By Gwen Luu, Commercial Lines Director
There are a lot of questions surrounding COVID-19 and its effects on the economic and political landscape. One thing that isn’t in question, unfortunately, is how many people are now finding themselves out of work and trying to file for unemployment insurance. On March 27th, the government passed the Coronavirus Aid, Relief, and Economic Security (CARES) Act to alleviate some of the burden on the economy. The CARES Act expanded the unemployment insurance (UI) system.
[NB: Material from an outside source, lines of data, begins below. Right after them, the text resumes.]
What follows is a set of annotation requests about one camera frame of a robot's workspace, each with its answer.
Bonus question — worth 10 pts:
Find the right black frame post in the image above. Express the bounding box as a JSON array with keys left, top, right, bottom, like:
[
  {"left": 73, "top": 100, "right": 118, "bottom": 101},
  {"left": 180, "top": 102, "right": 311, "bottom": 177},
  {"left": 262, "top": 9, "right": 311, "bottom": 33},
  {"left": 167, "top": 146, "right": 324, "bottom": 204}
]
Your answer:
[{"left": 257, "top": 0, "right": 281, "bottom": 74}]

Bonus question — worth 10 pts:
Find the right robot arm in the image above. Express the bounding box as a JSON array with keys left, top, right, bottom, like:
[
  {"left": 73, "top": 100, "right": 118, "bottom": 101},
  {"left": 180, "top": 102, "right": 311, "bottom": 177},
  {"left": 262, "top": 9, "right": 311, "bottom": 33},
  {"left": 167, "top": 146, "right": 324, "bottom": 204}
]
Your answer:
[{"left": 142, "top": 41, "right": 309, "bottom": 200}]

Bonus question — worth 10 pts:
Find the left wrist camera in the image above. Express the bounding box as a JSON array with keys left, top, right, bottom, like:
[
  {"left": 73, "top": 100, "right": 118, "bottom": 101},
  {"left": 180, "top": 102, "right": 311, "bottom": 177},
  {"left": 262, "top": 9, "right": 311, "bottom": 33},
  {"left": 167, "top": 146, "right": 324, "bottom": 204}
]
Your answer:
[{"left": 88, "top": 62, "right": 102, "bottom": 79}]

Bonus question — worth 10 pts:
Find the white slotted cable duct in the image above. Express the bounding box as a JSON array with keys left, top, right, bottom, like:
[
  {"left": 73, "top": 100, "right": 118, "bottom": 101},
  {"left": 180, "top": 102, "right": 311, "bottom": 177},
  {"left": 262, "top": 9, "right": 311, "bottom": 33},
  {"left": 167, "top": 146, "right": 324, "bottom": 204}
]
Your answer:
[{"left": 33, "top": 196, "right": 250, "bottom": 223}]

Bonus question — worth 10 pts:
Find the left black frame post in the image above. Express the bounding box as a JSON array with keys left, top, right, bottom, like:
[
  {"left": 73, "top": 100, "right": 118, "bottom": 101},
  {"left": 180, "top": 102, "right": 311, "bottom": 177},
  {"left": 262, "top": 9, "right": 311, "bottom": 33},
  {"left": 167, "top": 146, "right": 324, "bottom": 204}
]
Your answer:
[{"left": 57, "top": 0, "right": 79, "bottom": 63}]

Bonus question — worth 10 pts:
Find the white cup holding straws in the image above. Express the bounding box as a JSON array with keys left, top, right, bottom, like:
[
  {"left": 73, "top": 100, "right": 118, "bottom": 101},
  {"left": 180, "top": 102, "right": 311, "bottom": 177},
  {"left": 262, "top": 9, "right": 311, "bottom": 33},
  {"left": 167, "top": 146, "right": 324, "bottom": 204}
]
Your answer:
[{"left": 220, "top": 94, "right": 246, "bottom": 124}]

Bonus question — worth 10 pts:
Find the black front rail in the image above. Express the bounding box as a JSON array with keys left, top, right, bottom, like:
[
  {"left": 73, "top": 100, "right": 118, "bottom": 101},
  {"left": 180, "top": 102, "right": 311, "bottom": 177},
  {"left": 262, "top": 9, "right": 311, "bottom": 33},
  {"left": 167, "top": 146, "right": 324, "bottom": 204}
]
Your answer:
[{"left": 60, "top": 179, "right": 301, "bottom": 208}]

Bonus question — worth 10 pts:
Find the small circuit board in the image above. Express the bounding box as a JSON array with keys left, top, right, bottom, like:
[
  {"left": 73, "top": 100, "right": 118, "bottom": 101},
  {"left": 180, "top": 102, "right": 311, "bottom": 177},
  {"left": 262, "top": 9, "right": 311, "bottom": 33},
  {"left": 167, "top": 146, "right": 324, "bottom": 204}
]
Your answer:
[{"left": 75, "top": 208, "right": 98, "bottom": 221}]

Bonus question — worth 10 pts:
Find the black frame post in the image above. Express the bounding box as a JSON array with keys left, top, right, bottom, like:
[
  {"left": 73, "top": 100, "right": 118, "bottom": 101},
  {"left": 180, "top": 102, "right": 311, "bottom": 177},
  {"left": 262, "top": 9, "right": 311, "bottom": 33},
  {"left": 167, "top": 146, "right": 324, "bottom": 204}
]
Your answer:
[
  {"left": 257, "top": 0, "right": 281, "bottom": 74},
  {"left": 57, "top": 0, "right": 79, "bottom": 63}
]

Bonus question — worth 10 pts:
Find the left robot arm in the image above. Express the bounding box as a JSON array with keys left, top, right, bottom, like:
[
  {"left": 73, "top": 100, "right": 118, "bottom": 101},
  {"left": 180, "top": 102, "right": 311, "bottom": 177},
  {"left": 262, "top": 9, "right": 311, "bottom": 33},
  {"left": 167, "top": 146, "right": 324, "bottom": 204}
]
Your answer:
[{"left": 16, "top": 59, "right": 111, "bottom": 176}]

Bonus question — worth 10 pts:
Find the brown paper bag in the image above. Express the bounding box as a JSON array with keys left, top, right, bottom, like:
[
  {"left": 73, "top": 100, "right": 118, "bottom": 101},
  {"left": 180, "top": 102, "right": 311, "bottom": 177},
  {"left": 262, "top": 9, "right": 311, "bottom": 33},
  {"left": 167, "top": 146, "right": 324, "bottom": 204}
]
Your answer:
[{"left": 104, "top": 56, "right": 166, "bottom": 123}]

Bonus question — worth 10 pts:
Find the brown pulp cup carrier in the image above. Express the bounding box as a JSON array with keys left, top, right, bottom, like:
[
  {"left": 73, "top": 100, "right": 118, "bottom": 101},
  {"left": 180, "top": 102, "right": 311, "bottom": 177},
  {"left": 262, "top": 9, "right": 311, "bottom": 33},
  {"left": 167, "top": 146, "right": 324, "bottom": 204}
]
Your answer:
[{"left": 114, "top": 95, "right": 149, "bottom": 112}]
The UI program is meant to replace some of the wages of workers who have been laid off under the provision that they are both available for work and looking for work for up to 26 weeks. The details vary between states, but UI usually ends up replacing over half of the previous wages that the workers made. The states themselves have a lot of flexibility when they are determining UI benefits. The federal requirements simply require basic protections for workers who are eligible, which has subsequently led to the states having a significant amount of variation between them when it comes to the eligibility requirements.
What the CARES Act has done is extend the duration of UI benefits past the 26-week mark by 13 additional weeks and increase payouts to those workers by $600 a week through July 31st. Thus, the maximum amount of UI benefits available to workers who qualify is going to be above 90% of the average weekly wages of all 50 states. The eligibility requirements for UI has also been expanded (though temporarily) to include the self-employed, independent contractors, freelancers, and part-time workers who are unemployed during the pandemic.
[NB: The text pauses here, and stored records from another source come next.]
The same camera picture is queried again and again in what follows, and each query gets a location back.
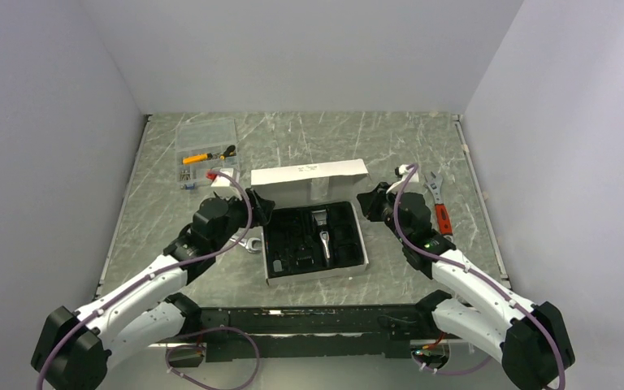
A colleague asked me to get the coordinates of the red handled adjustable wrench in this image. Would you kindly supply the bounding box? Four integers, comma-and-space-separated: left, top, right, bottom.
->
425, 171, 453, 242

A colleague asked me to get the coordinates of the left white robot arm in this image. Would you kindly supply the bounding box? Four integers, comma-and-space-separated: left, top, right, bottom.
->
31, 190, 275, 389

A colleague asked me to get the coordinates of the black yellow small tool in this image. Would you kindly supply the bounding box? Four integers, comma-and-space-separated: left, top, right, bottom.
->
219, 145, 236, 160

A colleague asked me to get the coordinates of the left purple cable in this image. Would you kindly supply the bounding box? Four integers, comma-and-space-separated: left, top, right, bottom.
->
34, 171, 262, 390

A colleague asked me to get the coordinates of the white hair clipper box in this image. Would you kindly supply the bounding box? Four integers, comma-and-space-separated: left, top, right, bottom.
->
251, 159, 370, 286

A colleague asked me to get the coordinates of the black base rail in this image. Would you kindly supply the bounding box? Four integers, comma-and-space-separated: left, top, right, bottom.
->
167, 304, 452, 362

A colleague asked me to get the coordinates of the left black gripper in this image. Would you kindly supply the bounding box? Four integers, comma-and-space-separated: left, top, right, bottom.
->
211, 187, 275, 252

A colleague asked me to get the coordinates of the silver combination wrench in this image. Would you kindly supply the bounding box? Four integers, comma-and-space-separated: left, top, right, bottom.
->
231, 236, 262, 254

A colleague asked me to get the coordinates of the clear plastic organizer box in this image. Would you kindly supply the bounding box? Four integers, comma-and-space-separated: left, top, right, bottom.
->
175, 117, 240, 190

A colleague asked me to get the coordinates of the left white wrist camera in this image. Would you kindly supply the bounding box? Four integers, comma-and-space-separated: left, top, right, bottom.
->
205, 168, 239, 189

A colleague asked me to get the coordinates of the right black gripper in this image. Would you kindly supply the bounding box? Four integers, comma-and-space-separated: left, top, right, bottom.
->
357, 182, 410, 245

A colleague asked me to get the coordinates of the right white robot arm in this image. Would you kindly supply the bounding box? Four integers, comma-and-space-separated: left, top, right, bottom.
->
357, 182, 576, 389

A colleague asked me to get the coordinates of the black silver hair clipper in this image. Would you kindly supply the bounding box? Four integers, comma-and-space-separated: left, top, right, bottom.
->
311, 210, 332, 267
Though the CARES Act is a great first step, it isn’t the end of the potential changes that could come. For one thing, the $600 benefit expansion expires in July and the eligibility changes expire in December. It is hard to tell whether the current economic climate will change enough by those dates for the economy to recover and those jobs to come back. Another large aspect of this is the states themselves and their own unemployment insurance benefit programs. State spending on UI isn’t subject to balanced budget rules, which means that the states are able to borrow from the US Treasury to pay those benefits. The problem is that they have to repay anything they borrow within two to three years.
COVID-19 has already caused unprecedented damage to the economy and to people’s health and changed the perspective many have on almost all aspects of daily life. What it will do in terms of changing UI in the long run is not clear, but it has made perfectly obvious where the shortcomings in the system are and how they may need to be changed to be more flexible moving forward. With added flexibility in the rules, chokeholds (such as the need to wait for Congress to enact changes) may not be as common.